- _Directions for this task_:
Please retype the material beneath this task exactly, starting with its first line and finishing with the line containing "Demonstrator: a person".

- _Dataset extract_:
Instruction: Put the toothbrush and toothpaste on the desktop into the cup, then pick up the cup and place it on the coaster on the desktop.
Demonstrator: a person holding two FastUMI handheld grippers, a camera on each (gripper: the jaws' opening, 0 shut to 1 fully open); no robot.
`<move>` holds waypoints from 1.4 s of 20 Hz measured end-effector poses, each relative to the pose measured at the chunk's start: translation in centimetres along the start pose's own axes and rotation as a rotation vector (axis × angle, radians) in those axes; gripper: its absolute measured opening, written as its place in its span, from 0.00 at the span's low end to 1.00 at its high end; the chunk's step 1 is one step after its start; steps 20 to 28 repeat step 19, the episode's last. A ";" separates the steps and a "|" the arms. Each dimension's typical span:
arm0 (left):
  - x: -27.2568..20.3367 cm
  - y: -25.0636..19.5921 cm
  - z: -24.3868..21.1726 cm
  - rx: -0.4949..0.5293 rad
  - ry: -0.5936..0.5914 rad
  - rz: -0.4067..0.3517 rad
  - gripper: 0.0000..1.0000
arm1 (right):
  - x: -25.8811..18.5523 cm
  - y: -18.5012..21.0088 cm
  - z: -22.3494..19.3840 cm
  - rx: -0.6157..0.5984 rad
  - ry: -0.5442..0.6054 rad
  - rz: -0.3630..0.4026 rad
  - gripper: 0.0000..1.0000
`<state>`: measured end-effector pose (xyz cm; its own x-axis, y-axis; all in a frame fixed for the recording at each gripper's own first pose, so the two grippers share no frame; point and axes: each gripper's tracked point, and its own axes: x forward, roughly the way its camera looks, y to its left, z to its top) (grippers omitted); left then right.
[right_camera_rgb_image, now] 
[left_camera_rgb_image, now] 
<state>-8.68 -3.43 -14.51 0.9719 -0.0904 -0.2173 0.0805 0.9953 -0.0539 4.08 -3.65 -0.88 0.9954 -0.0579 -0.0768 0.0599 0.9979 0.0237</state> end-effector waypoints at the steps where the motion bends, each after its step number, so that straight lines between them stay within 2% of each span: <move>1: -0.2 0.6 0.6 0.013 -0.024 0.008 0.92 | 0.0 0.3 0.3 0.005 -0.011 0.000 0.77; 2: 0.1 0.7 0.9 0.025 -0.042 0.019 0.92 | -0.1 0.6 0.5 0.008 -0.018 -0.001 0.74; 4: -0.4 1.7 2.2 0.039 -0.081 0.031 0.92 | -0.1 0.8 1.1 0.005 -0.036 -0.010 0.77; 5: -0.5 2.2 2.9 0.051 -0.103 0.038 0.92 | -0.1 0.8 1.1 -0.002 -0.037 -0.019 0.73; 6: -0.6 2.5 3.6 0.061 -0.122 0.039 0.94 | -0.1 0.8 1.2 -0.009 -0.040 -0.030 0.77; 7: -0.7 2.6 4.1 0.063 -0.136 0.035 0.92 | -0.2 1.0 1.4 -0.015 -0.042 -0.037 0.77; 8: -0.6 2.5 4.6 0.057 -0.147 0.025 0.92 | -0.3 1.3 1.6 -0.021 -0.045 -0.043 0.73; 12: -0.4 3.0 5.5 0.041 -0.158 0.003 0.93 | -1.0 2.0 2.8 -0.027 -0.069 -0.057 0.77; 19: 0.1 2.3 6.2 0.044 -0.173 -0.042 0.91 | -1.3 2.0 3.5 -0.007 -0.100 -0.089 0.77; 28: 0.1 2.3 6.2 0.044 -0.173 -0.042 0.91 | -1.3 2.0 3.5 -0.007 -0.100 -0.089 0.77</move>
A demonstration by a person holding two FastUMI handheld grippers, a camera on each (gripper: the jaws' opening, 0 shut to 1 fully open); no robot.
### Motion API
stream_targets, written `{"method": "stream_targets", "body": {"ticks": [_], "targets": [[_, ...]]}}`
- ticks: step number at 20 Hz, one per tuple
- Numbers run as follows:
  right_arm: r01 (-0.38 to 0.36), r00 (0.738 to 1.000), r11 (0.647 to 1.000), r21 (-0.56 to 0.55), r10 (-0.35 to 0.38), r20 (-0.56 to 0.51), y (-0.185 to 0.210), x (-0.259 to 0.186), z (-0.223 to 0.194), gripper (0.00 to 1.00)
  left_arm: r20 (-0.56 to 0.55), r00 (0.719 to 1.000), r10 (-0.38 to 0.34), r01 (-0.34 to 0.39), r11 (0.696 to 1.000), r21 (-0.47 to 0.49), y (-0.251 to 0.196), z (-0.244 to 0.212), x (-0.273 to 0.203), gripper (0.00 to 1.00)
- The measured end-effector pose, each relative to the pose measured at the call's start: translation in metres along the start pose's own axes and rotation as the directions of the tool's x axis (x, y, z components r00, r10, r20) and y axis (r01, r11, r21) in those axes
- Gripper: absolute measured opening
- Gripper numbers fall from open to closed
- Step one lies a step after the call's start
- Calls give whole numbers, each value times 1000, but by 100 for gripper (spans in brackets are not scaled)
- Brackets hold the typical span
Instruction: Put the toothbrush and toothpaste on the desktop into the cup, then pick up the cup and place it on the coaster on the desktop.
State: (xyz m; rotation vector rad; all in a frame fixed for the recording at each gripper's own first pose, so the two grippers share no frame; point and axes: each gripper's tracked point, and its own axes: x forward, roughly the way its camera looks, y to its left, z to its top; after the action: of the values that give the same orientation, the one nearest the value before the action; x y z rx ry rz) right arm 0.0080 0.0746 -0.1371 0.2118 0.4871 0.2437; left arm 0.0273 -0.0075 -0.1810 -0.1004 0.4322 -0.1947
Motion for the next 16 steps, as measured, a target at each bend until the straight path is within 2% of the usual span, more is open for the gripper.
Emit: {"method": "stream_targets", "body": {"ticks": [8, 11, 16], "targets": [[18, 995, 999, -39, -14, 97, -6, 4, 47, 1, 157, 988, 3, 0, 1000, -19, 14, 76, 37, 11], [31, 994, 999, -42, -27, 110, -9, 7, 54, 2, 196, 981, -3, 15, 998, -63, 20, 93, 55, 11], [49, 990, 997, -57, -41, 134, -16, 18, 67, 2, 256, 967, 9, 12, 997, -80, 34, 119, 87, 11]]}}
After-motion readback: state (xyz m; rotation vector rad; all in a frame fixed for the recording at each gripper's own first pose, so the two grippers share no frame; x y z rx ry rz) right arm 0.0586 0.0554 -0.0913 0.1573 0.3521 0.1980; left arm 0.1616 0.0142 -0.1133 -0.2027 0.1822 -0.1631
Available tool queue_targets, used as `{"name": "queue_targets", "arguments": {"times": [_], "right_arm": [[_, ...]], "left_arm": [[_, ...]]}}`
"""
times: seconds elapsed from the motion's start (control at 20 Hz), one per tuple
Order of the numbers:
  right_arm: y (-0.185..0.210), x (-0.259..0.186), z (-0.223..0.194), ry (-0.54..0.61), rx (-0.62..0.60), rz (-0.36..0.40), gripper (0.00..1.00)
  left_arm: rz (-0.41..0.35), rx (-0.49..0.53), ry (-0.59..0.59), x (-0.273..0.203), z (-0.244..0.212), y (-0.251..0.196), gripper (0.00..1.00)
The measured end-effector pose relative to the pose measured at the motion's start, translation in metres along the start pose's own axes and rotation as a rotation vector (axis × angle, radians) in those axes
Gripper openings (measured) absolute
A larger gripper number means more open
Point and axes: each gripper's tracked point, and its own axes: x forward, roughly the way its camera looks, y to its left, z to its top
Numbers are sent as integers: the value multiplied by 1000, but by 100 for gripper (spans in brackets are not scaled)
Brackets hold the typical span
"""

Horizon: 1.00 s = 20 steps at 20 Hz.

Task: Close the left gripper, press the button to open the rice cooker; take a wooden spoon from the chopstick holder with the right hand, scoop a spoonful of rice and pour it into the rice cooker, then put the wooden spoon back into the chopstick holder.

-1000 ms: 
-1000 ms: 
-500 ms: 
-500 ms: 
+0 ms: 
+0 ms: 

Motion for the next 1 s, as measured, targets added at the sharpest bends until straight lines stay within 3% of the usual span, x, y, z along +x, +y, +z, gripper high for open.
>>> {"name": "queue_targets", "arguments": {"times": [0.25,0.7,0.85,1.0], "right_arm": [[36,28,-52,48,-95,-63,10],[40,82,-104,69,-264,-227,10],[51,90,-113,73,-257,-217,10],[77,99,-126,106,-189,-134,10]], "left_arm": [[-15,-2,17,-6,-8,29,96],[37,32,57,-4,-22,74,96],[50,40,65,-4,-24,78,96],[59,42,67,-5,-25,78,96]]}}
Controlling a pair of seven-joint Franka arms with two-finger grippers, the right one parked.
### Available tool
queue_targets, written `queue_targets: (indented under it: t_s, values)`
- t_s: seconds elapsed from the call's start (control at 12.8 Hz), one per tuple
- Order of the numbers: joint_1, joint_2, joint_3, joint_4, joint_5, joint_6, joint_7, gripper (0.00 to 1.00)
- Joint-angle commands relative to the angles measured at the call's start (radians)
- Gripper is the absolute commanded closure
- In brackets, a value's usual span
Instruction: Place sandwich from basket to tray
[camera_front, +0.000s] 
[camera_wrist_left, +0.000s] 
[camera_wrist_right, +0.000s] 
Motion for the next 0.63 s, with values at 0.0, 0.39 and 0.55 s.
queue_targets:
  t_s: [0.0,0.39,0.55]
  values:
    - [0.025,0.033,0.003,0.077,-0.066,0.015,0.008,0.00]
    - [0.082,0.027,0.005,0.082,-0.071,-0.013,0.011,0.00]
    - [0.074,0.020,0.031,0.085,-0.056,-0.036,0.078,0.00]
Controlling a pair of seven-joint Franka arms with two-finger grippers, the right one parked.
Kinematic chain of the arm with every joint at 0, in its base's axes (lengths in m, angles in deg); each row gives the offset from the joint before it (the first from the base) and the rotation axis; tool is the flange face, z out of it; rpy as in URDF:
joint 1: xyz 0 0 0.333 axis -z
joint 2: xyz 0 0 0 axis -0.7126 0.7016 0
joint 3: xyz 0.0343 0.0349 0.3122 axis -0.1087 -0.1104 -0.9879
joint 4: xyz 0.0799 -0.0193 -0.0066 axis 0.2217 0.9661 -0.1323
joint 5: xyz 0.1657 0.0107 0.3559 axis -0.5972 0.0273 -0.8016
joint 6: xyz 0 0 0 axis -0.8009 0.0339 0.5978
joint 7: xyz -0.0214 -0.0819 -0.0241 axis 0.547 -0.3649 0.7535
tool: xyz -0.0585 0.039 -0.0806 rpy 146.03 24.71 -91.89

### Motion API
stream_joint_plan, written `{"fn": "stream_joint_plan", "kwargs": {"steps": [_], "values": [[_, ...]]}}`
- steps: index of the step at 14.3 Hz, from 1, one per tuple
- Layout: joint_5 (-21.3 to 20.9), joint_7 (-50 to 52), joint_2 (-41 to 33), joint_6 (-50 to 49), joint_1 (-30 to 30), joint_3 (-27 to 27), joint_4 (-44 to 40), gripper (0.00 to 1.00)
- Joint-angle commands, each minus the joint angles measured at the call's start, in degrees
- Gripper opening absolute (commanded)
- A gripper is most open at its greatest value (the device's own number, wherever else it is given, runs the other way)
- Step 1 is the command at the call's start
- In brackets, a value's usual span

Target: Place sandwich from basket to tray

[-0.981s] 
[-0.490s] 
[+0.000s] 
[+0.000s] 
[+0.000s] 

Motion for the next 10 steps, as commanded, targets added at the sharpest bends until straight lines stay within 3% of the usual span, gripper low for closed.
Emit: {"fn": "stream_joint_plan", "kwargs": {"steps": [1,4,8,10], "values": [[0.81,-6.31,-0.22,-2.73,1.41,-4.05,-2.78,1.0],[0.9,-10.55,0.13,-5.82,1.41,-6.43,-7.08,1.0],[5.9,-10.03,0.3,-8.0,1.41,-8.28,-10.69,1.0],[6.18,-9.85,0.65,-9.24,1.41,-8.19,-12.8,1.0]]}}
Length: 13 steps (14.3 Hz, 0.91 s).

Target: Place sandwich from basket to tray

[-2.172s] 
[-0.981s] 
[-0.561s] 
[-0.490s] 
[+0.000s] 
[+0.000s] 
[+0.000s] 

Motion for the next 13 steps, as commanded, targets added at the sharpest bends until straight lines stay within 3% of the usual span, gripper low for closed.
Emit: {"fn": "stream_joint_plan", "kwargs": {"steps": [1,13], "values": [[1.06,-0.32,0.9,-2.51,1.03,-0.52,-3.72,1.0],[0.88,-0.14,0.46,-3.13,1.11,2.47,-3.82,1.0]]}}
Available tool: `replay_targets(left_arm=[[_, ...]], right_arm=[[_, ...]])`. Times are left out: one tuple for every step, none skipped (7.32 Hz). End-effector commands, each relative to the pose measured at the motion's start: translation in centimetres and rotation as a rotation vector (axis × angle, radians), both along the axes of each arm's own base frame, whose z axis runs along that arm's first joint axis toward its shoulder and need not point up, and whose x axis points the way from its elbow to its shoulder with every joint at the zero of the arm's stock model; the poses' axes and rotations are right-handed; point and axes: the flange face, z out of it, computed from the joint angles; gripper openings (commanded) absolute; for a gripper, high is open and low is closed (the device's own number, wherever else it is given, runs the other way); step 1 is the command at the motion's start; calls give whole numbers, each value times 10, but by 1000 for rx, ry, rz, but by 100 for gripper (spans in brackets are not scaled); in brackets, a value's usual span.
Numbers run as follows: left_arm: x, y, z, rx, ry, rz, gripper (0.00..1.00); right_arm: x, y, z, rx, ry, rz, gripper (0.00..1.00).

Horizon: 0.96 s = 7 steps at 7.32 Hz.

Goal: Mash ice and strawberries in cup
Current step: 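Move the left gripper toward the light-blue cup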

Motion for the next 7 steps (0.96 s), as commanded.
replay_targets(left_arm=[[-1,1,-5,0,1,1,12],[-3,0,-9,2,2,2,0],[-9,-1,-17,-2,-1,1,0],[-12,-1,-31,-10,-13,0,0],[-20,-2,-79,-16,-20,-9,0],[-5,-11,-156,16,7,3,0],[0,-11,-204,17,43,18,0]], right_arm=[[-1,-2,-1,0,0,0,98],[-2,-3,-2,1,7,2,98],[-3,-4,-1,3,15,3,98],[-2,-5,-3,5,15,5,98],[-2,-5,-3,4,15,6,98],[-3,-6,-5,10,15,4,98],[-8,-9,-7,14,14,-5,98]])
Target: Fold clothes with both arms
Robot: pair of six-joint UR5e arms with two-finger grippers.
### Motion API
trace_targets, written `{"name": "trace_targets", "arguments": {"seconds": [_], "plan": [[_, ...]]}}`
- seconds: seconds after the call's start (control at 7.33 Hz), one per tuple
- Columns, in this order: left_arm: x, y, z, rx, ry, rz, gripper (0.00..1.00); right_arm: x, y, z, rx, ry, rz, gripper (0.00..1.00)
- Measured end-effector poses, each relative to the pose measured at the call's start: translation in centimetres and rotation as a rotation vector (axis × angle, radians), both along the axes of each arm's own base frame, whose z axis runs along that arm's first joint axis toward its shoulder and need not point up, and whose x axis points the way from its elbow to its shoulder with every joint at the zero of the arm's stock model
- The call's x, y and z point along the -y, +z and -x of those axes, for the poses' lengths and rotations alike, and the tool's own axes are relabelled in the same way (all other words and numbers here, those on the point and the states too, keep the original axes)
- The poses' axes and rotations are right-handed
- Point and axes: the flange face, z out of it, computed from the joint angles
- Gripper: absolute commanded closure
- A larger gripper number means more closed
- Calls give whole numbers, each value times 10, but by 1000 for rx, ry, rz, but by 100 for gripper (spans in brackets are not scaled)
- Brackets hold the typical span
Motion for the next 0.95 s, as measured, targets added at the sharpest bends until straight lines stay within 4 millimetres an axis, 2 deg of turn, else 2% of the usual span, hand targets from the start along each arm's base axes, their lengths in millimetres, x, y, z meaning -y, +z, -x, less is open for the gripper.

- _Answer space_:
Instruction: Put the toothbrush and toothpaste on the desktop into the cup, then pick up the cup and place it on the coaster on the desktop.
Demonstrator: a person holding two FastUMI handheld grippers, a camera on each (gripper: the jaws' opening, 0 shut to 1 fully open); no robot.

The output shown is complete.